Author of many self-published books, including several about Thailand and Chiang Rai, Joel Barlow lived in Bangkok 1964-65, attending 6th grade with the International School of Bangkok's only Thai teacher. He first visited ChiangRai in 1988, and moved there in 1998.

Wednesday, May 25, 2011

What we can count, or measure

Many like to think mathematics an absolute; Pythagorians actually worshipped it. But in reality it’s no more than a useful kind of mapping, and like any mapping, it simply can’t give accounting for even a significant proportion of all that is, or even of what’s purportedly represented. It’s a tool of some utility, no more.
We experience time, and measure it, first in days, later in other increments. Although we might feel that time has slowed, or sped up, that can only be subjective. One reason is problems of measurement. To test if time changes some kind of rate at high speeds (say, approaching the speed of light), one must determine at what speed the area of testing is moving - and that cannot be done. We have no fixed point, all movement is but in relation to other things - all of which, visibly or not, are also moving. There’re also questions related to changes in measuring apparati, in greatly varied circumstances. If, at great speed, time changes, well, size, and weight, might well change too.

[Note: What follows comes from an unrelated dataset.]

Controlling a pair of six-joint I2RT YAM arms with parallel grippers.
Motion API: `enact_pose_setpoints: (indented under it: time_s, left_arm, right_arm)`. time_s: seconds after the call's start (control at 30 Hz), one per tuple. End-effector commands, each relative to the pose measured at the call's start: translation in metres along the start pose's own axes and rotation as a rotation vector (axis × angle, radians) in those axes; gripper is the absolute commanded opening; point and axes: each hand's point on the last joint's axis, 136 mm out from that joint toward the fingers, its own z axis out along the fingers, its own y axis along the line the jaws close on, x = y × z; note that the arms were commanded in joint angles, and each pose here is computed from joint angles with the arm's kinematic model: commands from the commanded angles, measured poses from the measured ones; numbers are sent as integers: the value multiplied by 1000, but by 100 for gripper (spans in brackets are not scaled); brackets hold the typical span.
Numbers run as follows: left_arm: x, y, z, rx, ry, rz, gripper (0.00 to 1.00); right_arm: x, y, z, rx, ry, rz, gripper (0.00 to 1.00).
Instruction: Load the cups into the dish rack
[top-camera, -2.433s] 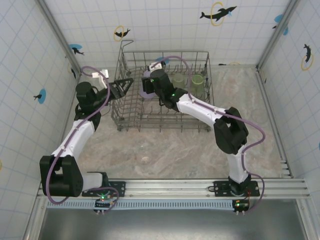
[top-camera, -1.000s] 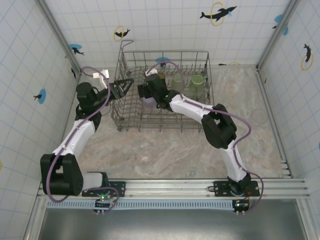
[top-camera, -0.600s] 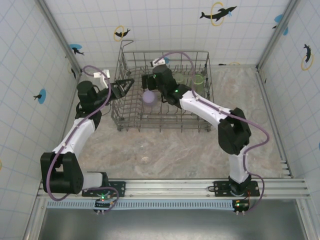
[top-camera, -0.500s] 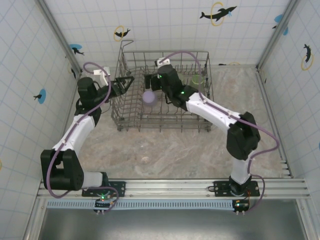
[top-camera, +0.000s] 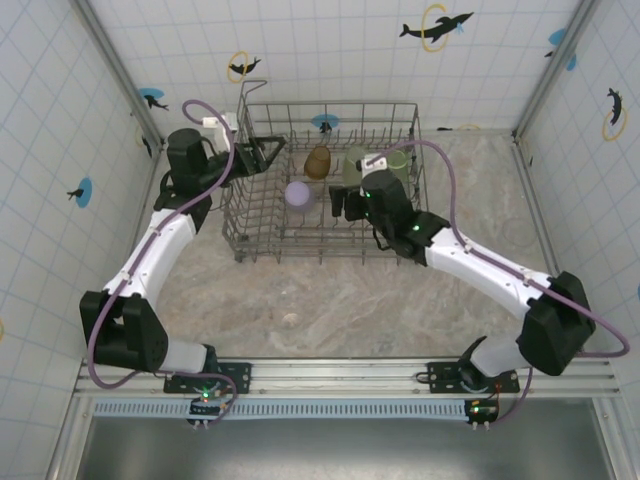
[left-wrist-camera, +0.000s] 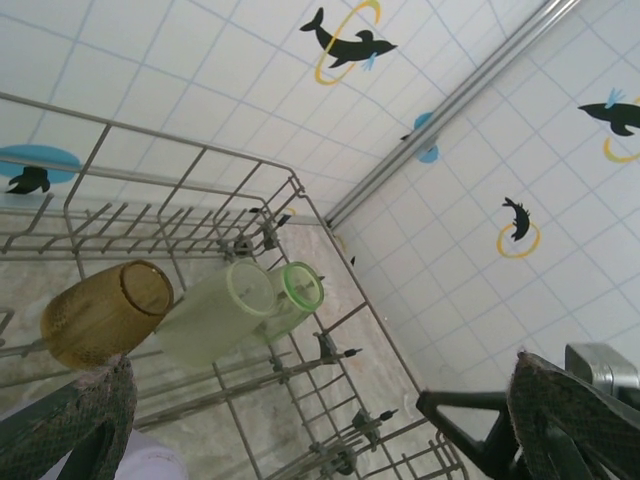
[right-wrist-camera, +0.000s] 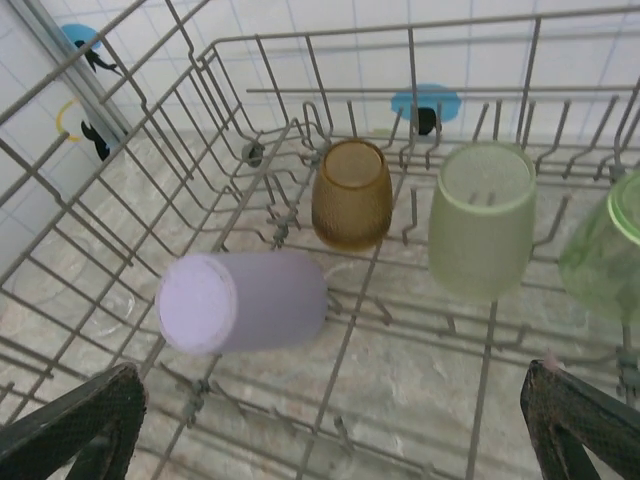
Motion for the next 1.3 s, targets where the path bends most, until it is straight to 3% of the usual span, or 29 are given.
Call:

It’s quite questionable whether we can establish any meaning from that, especially about the nature of things in general. A small amount of data acquired from a single point of view is as nothing. Even with two points of view, we've hardly enough data to generalize.
So, time remains something we measure but cannot really quantify. How much time do we have? We really don't know. Mass, also, we don't really know about. Inertia we can measure (somewhat), but again we can't get at fundamentals as much as many appear to desire. It’s unlikely that a “god particle” will explain gravity, energy or the fundamentals of existence. One must be outside a system to understand that system.
I wonder if anyone understands money even as well as the best informed among us understand time or mass. I doubt it. It’s similarly a matter of relative proportions, and everything seems to have gotten out of proportion. We tend to fail to take too much into account, usually for ego aggrandizement and self-flattery. We like to think we’ve more going on than we're sure we really do. And it is so, that's true, but often in ways one isn't likely to really like.
What is money? A promise, debt, a contract of obligation - the backing of which by government is of less significance than how much businessfolk will honor it. Our legions of businessfolk, by the way, have become more powerful that our legions of armed forces, and under much less control.